> Work request
The expected answer comprises all lines from the entries that contain the string "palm".

> Records provided
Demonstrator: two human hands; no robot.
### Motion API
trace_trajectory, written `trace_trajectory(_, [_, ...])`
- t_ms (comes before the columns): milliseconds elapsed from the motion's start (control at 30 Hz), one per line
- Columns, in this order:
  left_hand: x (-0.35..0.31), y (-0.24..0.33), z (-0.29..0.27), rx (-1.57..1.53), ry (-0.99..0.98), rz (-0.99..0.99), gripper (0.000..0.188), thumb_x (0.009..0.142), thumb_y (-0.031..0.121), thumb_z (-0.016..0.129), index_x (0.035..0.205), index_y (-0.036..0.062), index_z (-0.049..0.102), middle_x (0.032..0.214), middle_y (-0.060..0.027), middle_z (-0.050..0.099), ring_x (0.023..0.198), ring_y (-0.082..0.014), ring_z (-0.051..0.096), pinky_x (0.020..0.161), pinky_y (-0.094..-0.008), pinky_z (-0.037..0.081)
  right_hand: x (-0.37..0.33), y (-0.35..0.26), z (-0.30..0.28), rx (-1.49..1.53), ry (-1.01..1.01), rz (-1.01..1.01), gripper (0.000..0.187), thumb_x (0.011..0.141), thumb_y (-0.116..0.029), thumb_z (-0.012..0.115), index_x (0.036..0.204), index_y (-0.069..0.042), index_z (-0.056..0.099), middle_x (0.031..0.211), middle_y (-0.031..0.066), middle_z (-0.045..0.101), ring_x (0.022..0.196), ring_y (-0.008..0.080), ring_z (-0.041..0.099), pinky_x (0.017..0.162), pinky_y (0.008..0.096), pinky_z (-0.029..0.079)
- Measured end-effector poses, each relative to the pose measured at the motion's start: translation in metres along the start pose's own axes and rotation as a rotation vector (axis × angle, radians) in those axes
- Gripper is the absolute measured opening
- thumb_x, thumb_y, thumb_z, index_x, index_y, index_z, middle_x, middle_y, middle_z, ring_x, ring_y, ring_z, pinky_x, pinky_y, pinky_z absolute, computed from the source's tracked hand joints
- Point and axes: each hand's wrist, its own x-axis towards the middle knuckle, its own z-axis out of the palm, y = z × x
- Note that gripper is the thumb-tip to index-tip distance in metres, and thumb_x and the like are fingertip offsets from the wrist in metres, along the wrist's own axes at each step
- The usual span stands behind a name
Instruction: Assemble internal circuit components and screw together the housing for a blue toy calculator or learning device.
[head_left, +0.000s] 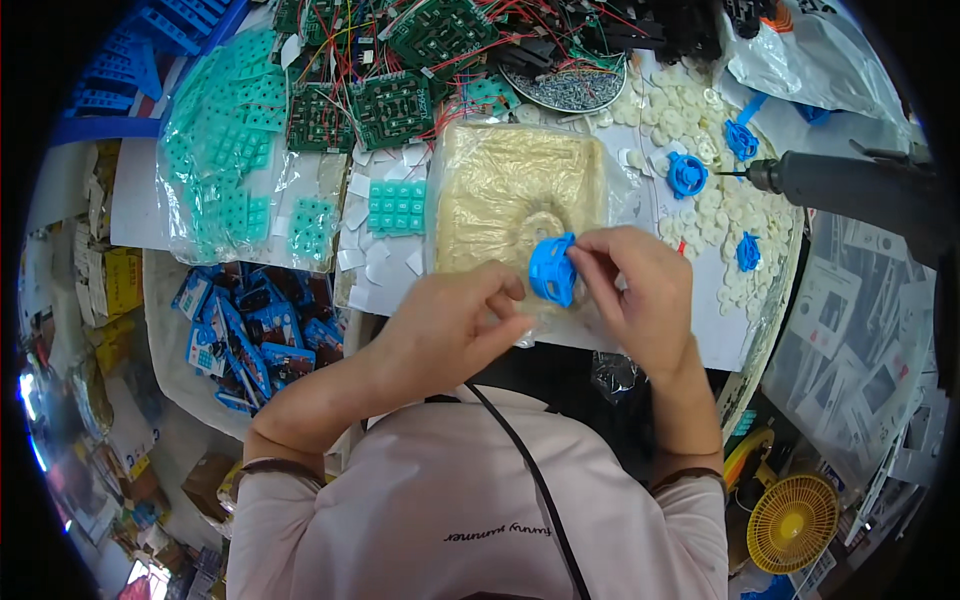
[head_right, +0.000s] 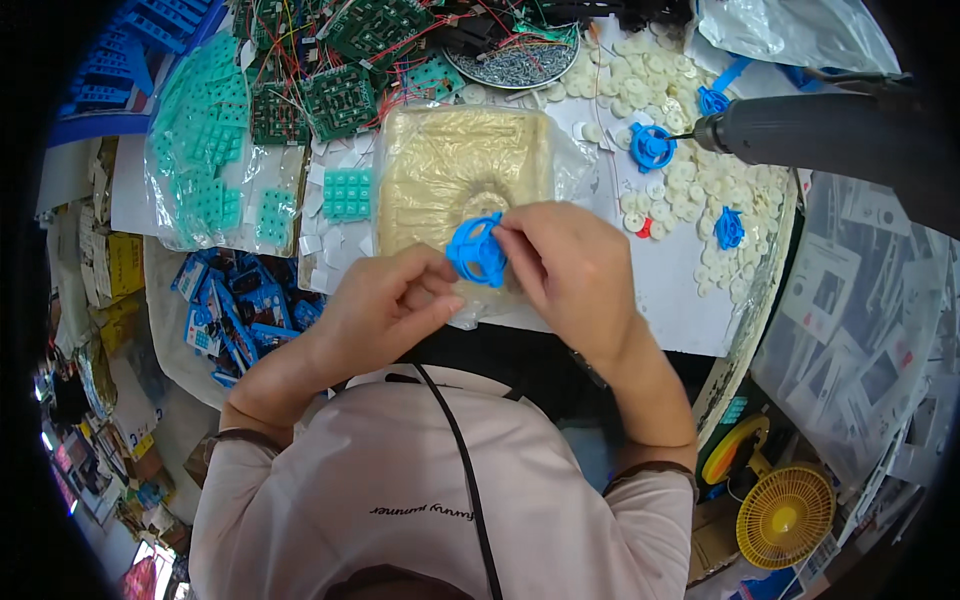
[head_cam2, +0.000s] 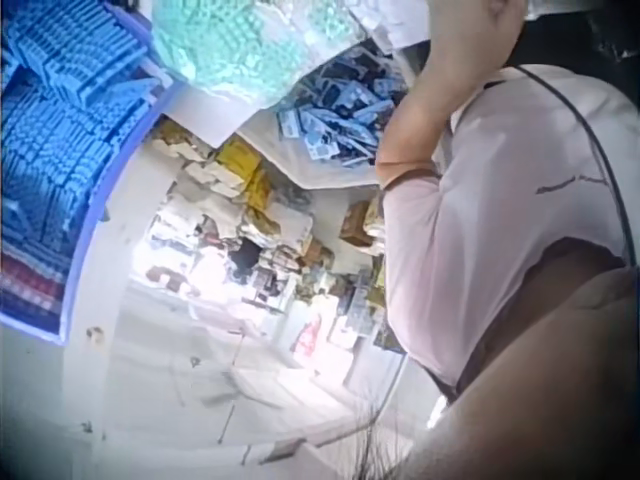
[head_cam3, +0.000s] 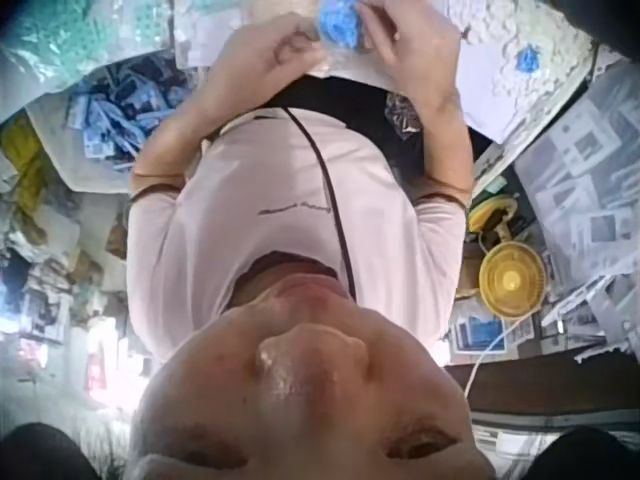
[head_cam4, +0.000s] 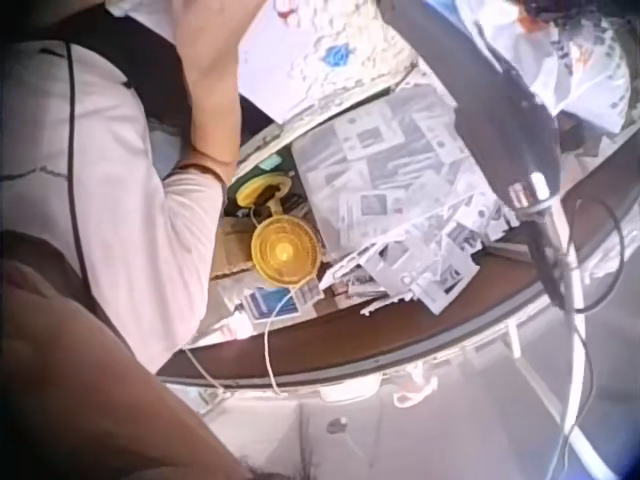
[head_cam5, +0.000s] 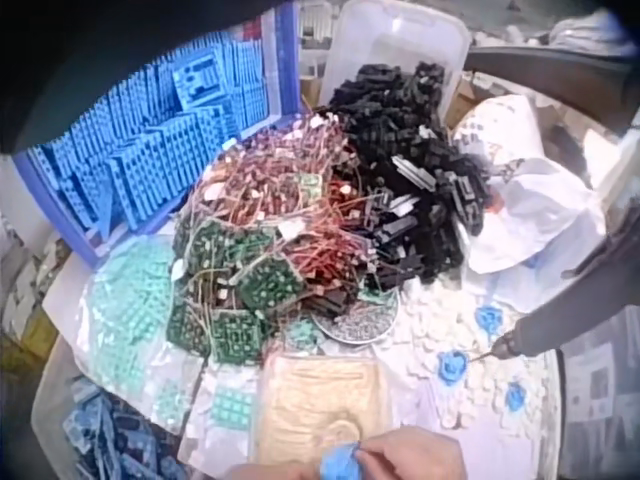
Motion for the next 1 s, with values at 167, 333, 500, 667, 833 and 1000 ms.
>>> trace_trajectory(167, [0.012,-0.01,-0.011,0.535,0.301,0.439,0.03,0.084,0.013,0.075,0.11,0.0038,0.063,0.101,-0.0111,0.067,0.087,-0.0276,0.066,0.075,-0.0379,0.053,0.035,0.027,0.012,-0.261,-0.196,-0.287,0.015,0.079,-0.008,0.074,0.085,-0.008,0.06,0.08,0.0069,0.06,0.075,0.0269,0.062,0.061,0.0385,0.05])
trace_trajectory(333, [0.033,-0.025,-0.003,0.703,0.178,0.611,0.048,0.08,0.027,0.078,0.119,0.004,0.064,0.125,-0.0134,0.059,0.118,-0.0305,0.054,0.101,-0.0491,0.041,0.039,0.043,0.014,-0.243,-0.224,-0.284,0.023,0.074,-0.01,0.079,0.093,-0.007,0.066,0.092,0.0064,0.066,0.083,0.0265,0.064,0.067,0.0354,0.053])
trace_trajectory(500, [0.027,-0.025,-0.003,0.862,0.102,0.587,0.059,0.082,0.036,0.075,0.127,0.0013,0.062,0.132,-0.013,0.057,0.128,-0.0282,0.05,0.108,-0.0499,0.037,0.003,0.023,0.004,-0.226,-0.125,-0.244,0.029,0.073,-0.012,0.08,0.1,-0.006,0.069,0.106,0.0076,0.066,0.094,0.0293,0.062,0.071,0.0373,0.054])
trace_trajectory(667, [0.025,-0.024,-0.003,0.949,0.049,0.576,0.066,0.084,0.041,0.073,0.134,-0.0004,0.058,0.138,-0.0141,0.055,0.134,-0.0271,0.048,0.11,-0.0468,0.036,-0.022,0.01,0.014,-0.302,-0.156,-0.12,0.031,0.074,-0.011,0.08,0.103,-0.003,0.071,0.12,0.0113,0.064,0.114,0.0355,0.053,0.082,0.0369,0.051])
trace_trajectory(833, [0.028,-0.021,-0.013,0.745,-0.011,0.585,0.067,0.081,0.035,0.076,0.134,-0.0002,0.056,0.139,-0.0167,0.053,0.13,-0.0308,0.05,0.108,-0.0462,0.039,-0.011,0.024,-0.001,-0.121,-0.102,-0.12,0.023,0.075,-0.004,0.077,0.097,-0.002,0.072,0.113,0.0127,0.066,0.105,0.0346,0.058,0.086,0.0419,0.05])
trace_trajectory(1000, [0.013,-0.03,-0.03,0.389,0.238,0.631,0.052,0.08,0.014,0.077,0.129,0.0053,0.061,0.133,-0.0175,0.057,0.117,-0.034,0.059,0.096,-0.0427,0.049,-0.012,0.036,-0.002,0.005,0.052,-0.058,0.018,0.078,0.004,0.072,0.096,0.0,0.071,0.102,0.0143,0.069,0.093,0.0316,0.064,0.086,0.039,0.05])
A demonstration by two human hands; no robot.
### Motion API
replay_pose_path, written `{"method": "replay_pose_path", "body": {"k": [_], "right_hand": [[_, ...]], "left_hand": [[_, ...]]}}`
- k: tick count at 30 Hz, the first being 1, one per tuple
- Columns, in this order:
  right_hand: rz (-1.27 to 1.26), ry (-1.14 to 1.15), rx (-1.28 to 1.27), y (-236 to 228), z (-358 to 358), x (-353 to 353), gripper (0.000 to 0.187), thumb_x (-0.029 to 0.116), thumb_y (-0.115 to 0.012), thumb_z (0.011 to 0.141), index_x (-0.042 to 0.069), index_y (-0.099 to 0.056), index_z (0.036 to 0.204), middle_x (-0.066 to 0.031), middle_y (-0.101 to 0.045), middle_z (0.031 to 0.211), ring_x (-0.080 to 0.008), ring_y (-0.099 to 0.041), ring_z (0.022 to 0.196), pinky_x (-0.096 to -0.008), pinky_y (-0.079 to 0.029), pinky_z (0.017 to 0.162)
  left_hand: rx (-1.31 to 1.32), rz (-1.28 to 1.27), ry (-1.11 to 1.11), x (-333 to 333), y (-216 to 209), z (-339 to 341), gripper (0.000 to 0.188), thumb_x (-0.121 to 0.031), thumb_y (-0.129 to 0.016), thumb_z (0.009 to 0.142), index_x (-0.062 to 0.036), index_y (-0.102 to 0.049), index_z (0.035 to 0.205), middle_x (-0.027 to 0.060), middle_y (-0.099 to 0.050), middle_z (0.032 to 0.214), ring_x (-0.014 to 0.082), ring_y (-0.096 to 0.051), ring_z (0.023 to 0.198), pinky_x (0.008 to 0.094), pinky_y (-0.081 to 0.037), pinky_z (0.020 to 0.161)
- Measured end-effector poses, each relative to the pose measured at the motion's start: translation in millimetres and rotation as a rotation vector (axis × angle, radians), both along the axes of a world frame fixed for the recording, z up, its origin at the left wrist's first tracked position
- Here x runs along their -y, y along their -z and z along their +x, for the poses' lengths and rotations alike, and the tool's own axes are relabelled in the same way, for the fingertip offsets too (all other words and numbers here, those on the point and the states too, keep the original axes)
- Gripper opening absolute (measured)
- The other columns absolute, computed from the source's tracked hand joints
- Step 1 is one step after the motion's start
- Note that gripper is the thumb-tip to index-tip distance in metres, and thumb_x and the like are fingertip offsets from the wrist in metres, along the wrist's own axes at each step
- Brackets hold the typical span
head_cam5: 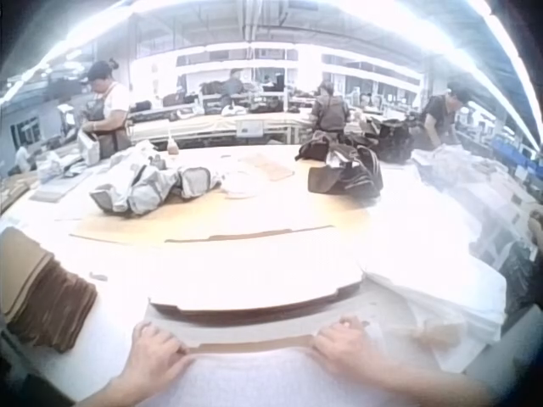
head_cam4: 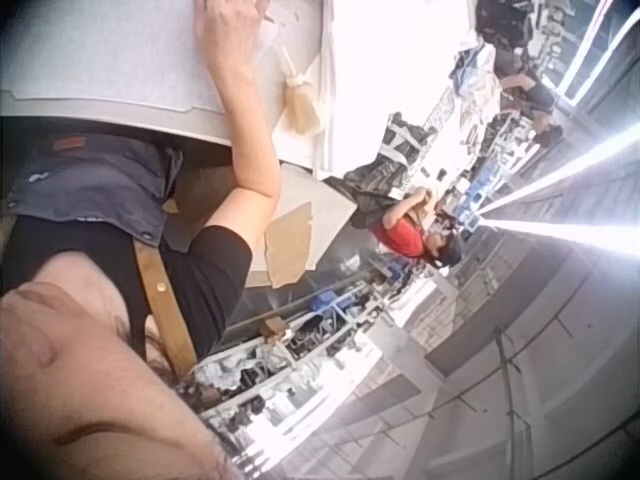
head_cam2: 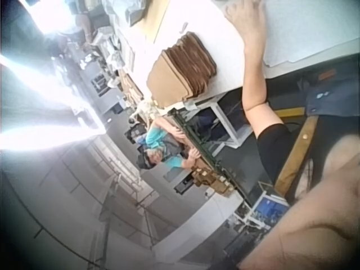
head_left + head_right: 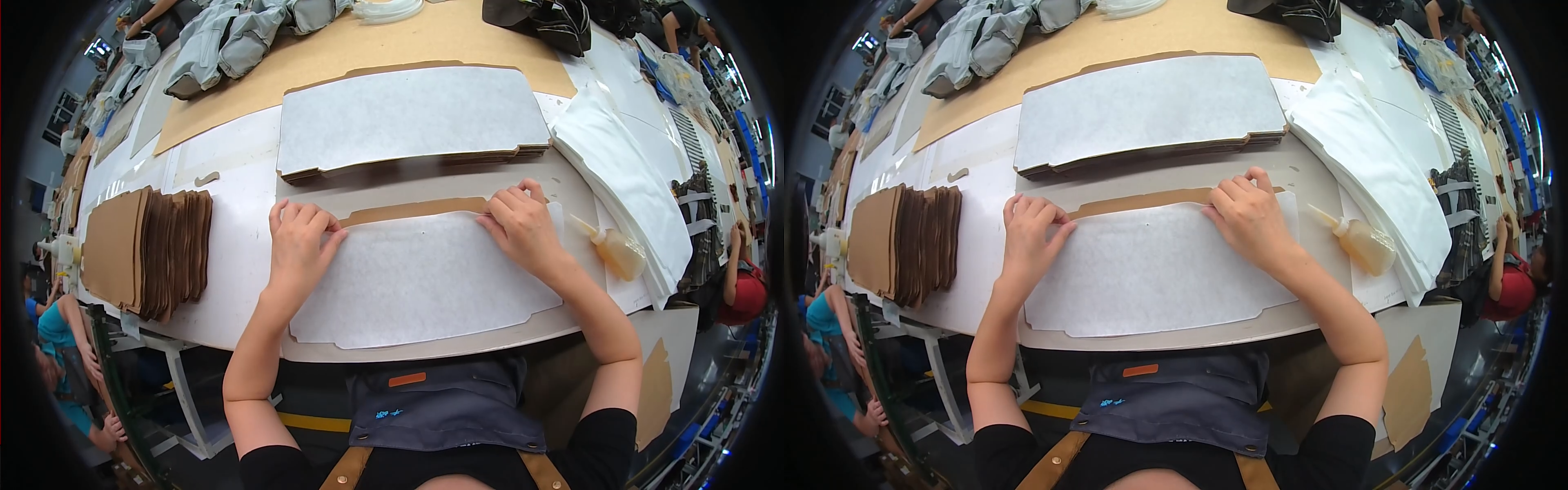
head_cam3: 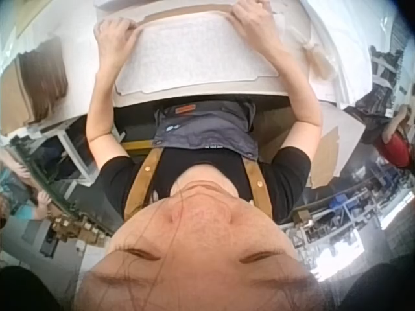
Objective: Applying glue along the edge of a leather component and lining it with a white protective paper lining layer.
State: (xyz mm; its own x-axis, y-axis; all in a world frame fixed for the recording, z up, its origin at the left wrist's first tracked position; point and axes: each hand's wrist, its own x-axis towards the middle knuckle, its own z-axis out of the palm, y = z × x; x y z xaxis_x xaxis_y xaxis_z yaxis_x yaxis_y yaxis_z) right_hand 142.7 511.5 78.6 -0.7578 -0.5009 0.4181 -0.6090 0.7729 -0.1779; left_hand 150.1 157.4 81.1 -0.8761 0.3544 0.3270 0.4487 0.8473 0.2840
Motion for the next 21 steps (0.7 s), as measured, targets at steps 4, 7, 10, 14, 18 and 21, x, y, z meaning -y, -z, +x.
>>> {"method": "replay_pose_path", "body": {"k": [4,7,10,14,18,21], "right_hand": [[0.007,0.006,0.002,-0.8,1.0,0.4,0.021,0.012,-0.077,0.083,0.007,-0.057,0.079,-0.006,-0.059,0.077,-0.0234,-0.058,0.076,-0.0392,-0.039,0.092],[0.006,0.004,-0.004,1.3,0.1,1.7,0.022,0.012,-0.077,0.083,0.007,-0.057,0.078,-0.006,-0.059,0.077,-0.0235,-0.058,0.076,-0.0392,-0.039,0.092],[0.005,0.005,-0.013,2.1,-0.5,2.4,0.023,0.011,-0.077,0.083,0.007,-0.055,0.077,-0.0063,-0.058,0.076,-0.0239,-0.057,0.075,-0.0394,-0.039,0.091],[0.039,0.022,0.005,-0.2,0.6,1.2,0.019,0.013,-0.075,0.085,0.007,-0.058,0.079,-0.007,-0.058,0.077,-0.0243,-0.058,0.078,-0.0403,-0.04,0.094],[0.044,0.02,0.005,0.5,-0.9,3.0,0.019,0.012,-0.075,0.084,0.007,-0.058,0.079,-0.0071,-0.058,0.077,-0.0246,-0.058,0.078,-0.0403,-0.04,0.094],[0.037,0.021,0.001,2.4,-0.4,3.3,0.019,0.012,-0.076,0.084,0.007,-0.057,0.08,-0.0071,-0.058,0.077,-0.0245,-0.058,0.078,-0.0403,-0.04,0.094]], "left_hand": [[-0.004,-0.008,-0.008,-0.7,1.4,0.4,0.015,-0.011,-0.08,0.081,-0.0083,-0.065,0.082,0.0028,-0.061,0.087,0.0245,-0.056,0.095,0.0492,-0.031,0.111],[-0.012,-0.019,-0.023,-0.3,4.9,-0.3,0.016,-0.013,-0.082,0.08,-0.0101,-0.066,0.081,0.0022,-0.061,0.086,0.0234,-0.055,0.096,0.0485,-0.03,0.112],[-0.027,-0.018,-0.026,-0.9,5.2,-0.8,0.017,-0.013,-0.082,0.079,-0.0099,-0.066,0.081,0.0025,-0.061,0.086,0.0239,-0.055,0.096,0.0489,-0.031,0.111],[-0.026,-0.017,-0.023,-1.6,3.7,-1.5,0.017,-0.012,-0.082,0.079,-0.0096,-0.066,0.081,0.0027,-0.061,0.086,0.0245,-0.055,0.096,0.049,-0.031,0.111],[-0.009,-0.015,-0.028,-0.2,4.2,-1.9,0.016,-0.011,-0.082,0.08,-0.0096,-0.066,0.081,0.0026,-0.061,0.087,0.0246,-0.055,0.096,0.0487,-0.031,0.11],[-0.004,-0.015,-0.022,-0.3,5.3,-2.3,0.016,-0.011,-0.081,0.08,-0.0101,-0.066,0.086,0.0017,-0.063,0.089,0.0239,-0.055,0.097,0.0478,-0.031,0.111]]}}
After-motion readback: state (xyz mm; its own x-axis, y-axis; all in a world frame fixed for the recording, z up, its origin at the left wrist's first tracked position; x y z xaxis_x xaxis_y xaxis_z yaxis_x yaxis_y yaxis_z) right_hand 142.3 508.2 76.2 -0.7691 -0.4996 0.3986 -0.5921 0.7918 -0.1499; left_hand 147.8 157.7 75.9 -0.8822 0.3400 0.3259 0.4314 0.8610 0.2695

> Solution to the exercise
- Point and axes: each hand's wrist, its own x-axis towards the middle knuckle, its own z-axis out of the palm, y = z × x
State: (xyz mm; its own x-axis, y-axis; all in a world frame fixed for the recording, z up, its origin at the left wrist's first tracked position; point and axes: each hand's wrist, its own x-axis towards the middle knuckle, its own z-axis out of the palm, y = z × x; x y z xaxis_x xaxis_y xaxis_z yaxis_x yaxis_y yaxis_z) right_hand 142.7 511.5 78.6 -0.7578 -0.5009 0.4181 -0.6090 0.7729 -0.1779; left_hand 150.1 157.4 81.1 -0.8761 0.3544 0.3270 0.4487 0.8473 0.2840

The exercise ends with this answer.